O desabafo de Florestan Fernandes Jr.
"Nós, jornalistas, estamos de luto. A família de Santiago Andrade está de luto. Não nossos patrões que fazem do jornalismo um espetáculo dos horrores. Que colocam na frente das câmaras âncoras despreparados e irresponsáveis que vomitam seus preconceitos e ódios"
Florestan Fernandes Jr
Apenas um desabafo de um jornalista de televisão
“Vai
ser rápido, três takes”, foi o que disse Santiago ao sair da redação. A
expressão banal usada com frequência por repórteres e cinegrafistas
quando têm a tarefa de gravar um assunto que não demanda muito tempo,
agora merece uma longa e demorada reflexão.
Morreu
um companheiro de trabalho, jornalista de frente, da cobertura pesada
das ruas, vielas e palácios suntuosos do país. Morreu um repórter do
cotidiano, que colocava sua vida em risco quase que diariamente na nobre
tarefa de informar. Com suas imagens ajudou a aumentar a audiência de
telejornais. Certamente nunca teve o reconhecimento financeiro de seu
importante trabalho. Como todos os colegas de profissão, tinha um
salário miserável pelo risco que corria.
Mas
isso não é mais importante. Ele já está morto. Morreu registrando as
cenas de barbárie de um país que, pela primeira vez, se olha no espelho e
vê refletido um rosto marcado pelas cicatrizes de centenas de anos de
abandono e descaso. De um país de poucos, de uma justiça para poucos, de
terras nas mãos de poucos, da educação para poucos, de riqueza para
poucos. Um país de uma elite arrogante, perversa e preconceituosa, que
por séculos controla a política em todos os níveis; estadual, municipal e
federal.
Nós
jornalistas, sim, estamos de luto. A família de Santiago Andrade está
de luto. A sociedade brasileira mais uma vez está de luto. Não nossos
patrões que fazem do jornalismo um espetáculo dos horrores. Que colocam
na frente das câmaras âncoras despreparados e irresponsáveis que vomitam
seus preconceitos e ódios. Jornalismo de baixo nível que usa e abusa do
sensacionalismo para garantir audiência. De “âncoras” desafiando o bom
senso todos os dias com um pensamento esquizofrênico e preconceituoso.
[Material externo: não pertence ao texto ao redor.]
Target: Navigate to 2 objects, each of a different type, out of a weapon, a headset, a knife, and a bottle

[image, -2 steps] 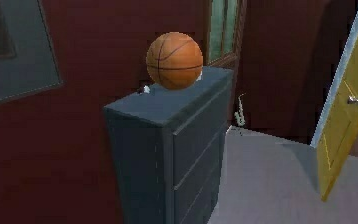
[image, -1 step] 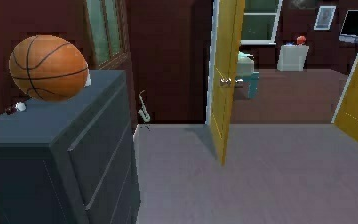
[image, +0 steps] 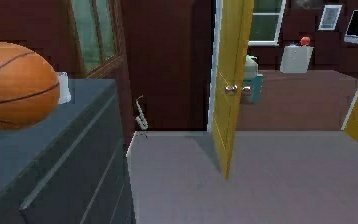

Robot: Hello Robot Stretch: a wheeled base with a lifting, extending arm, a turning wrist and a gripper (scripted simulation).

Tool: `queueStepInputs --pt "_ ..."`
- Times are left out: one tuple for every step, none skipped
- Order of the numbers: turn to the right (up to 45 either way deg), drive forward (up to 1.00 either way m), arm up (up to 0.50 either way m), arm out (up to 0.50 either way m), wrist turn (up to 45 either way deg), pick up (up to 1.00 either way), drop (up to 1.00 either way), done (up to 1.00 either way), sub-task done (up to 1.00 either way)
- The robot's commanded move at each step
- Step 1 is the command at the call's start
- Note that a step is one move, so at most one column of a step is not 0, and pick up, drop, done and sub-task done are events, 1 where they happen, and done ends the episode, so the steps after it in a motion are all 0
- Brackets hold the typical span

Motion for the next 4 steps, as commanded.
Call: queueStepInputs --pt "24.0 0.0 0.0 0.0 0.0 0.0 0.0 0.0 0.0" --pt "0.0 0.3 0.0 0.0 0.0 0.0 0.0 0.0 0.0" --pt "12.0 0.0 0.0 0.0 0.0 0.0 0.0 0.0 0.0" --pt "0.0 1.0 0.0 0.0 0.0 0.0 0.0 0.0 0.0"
Um jornalismo travestido de notícia que manipula dados, denúncias e, em
vez de levar conhecimento, cultura e educação, faz da noticia um
controle de mentes.
São
os Black bloc da comunicação. Ajudaram e continuam ajudando a destruir
os valores mais importantes da cidadania e de justiça social. Tudo
cinicamente justificado pela liberdade de expressão. Tudo para manter o status quo de uma elite atrasada e mesquinha que realmente não quer abrir mão de seus privilégios.